* YOUR ASSIGNMENT *
What is needed is every line of the material that contains "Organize".

* DATA UNDER STUDY *
= Beginning of Section =

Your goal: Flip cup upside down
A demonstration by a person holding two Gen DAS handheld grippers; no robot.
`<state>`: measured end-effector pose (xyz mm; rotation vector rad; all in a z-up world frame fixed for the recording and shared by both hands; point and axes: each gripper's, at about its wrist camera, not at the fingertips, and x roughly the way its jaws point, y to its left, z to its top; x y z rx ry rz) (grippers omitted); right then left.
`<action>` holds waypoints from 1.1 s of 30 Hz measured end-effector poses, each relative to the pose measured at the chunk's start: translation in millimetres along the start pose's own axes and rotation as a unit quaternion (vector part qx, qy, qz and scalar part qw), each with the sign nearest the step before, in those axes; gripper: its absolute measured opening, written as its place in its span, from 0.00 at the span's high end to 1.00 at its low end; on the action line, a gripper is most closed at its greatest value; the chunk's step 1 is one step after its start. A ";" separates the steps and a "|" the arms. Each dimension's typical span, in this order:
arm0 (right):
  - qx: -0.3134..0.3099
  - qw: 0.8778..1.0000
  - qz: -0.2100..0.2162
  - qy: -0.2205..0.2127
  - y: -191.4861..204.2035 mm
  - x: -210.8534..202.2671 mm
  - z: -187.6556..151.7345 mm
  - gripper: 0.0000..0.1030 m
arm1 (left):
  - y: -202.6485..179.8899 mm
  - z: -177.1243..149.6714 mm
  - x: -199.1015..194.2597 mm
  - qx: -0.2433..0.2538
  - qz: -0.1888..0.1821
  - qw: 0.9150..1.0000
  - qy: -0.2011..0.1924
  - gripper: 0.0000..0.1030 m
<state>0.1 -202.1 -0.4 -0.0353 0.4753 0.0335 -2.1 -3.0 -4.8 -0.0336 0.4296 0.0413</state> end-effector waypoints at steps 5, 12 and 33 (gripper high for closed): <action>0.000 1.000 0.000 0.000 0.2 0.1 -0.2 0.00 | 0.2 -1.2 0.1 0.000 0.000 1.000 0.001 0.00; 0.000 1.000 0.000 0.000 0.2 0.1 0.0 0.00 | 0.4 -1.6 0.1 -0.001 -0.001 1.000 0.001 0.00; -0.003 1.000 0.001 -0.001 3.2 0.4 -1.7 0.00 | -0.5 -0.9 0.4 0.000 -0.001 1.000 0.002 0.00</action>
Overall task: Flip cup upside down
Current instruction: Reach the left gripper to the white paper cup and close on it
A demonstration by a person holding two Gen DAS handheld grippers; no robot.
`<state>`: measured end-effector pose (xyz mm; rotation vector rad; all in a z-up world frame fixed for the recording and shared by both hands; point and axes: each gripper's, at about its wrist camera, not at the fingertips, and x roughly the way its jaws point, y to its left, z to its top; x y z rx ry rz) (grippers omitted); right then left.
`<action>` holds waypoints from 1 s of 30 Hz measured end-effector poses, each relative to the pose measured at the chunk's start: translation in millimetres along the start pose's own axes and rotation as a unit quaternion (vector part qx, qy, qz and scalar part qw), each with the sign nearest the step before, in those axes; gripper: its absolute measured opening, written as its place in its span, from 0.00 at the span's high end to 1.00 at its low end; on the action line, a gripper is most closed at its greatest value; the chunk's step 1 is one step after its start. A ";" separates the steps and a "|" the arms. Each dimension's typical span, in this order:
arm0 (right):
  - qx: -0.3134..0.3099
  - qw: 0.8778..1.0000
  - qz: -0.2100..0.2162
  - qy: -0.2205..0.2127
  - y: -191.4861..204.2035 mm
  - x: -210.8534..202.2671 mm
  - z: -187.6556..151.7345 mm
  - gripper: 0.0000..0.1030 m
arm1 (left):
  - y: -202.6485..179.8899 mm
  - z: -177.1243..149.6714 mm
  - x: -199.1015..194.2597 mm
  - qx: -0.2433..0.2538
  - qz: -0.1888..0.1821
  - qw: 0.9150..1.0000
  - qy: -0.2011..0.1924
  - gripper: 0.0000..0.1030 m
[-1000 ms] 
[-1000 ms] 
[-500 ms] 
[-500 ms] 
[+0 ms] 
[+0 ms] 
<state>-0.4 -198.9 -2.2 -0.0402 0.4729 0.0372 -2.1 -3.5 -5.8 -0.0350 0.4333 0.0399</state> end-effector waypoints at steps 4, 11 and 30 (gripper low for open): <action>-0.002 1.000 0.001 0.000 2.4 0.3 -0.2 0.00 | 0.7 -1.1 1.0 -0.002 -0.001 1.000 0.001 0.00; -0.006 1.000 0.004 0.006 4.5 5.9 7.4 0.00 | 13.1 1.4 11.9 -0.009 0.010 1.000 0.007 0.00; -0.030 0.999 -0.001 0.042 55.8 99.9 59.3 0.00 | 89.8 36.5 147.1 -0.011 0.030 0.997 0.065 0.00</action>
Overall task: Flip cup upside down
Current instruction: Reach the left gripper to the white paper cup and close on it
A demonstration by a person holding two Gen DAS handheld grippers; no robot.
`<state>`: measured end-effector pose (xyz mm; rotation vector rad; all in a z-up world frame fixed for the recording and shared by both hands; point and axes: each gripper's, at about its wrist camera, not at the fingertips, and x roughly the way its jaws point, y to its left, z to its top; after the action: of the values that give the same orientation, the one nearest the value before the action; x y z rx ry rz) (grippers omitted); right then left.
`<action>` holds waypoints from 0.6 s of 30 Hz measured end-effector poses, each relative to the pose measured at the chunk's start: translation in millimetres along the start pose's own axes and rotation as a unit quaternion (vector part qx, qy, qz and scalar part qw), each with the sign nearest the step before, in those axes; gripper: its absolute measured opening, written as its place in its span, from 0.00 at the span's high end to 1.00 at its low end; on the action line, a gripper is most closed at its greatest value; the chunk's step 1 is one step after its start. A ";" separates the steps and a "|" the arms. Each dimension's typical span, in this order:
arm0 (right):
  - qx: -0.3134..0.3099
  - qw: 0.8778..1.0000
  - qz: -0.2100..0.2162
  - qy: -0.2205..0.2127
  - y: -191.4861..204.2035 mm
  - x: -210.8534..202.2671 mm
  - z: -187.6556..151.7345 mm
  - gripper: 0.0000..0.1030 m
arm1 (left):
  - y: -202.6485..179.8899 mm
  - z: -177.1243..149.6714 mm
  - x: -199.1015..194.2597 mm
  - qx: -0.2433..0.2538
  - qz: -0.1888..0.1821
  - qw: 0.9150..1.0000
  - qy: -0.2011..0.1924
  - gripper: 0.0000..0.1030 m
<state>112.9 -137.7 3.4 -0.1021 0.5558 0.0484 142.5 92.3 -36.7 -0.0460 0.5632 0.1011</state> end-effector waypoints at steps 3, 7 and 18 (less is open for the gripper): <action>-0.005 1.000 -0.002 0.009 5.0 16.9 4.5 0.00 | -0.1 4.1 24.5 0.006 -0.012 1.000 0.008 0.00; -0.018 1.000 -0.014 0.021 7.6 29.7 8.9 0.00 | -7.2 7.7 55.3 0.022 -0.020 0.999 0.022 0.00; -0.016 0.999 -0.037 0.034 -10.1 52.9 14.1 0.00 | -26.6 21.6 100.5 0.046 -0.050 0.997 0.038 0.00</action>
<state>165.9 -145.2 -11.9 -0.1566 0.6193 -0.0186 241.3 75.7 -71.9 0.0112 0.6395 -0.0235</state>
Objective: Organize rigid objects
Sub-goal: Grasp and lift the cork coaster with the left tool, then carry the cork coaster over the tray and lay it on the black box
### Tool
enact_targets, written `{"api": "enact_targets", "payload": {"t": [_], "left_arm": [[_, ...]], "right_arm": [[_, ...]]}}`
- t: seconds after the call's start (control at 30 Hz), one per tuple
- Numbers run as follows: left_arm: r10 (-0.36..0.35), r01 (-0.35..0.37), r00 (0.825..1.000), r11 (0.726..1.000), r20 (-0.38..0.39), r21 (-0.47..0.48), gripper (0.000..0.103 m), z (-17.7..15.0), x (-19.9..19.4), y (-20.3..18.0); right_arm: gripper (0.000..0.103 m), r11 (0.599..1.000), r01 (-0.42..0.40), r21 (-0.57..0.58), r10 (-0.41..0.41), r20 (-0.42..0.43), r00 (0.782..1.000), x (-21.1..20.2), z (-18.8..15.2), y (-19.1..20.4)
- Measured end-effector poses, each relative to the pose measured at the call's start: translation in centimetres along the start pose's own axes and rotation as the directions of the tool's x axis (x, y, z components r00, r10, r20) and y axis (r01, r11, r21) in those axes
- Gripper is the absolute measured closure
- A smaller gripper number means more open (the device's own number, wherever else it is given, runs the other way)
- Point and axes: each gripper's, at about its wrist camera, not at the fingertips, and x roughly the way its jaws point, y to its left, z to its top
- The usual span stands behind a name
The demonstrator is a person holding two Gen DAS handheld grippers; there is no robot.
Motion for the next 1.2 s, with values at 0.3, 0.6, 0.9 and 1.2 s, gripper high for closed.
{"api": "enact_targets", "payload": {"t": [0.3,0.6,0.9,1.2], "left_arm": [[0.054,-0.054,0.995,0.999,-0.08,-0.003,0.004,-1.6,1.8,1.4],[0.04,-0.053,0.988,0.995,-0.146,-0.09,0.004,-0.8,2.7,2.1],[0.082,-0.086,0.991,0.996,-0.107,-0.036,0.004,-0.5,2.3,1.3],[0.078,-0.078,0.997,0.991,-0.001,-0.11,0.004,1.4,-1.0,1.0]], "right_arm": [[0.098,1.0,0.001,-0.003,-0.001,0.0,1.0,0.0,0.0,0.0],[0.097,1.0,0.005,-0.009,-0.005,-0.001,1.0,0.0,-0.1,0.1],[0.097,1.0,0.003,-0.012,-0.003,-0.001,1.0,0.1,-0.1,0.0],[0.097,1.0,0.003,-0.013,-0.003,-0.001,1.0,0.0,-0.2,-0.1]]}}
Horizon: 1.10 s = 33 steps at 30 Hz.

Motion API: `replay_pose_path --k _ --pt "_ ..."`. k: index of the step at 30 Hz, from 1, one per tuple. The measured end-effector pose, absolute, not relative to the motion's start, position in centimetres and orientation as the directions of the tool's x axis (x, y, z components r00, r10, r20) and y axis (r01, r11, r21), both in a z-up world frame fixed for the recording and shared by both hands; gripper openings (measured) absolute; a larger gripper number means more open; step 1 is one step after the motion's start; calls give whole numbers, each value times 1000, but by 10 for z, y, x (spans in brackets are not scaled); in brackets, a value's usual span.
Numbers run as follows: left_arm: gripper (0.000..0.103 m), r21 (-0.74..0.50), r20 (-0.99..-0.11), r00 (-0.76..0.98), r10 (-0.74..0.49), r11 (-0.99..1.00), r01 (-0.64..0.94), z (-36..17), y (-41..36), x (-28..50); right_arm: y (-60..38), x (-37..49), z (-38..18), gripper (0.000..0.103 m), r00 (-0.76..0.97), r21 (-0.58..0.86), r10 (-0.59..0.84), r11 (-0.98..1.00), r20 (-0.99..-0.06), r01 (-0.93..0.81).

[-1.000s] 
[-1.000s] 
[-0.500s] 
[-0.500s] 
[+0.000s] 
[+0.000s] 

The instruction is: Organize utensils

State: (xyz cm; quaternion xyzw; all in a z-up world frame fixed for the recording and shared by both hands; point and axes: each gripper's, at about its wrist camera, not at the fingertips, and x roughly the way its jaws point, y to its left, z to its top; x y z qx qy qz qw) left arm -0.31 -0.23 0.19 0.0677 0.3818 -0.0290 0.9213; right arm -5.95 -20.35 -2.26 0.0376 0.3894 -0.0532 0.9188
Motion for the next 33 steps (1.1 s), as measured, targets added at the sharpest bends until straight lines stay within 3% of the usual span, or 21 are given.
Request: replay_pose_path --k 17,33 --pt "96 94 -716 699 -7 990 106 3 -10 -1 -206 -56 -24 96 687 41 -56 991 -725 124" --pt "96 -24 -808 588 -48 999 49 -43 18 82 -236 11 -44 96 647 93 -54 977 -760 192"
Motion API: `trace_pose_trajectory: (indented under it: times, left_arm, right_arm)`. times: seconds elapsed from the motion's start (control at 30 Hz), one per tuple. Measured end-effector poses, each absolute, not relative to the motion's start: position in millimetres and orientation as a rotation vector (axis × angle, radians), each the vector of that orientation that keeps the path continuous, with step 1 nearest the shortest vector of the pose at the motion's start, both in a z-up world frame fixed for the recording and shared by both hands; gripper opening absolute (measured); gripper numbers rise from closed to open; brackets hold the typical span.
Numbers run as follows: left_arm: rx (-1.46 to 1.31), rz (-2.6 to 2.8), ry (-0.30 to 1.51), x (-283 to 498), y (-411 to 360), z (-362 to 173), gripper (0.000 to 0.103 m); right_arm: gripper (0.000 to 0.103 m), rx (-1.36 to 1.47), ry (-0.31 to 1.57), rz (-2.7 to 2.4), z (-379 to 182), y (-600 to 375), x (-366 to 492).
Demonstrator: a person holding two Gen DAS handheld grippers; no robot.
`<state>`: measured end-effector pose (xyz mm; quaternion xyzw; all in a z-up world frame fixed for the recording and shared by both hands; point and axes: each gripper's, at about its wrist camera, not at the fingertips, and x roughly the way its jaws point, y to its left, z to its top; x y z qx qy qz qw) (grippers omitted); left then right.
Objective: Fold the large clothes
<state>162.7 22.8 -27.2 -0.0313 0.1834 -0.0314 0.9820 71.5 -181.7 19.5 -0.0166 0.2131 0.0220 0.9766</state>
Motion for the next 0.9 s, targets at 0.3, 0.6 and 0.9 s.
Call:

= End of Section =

* RESULT OF THE TASK *
Objective: Organize rigid objects
The instruction is: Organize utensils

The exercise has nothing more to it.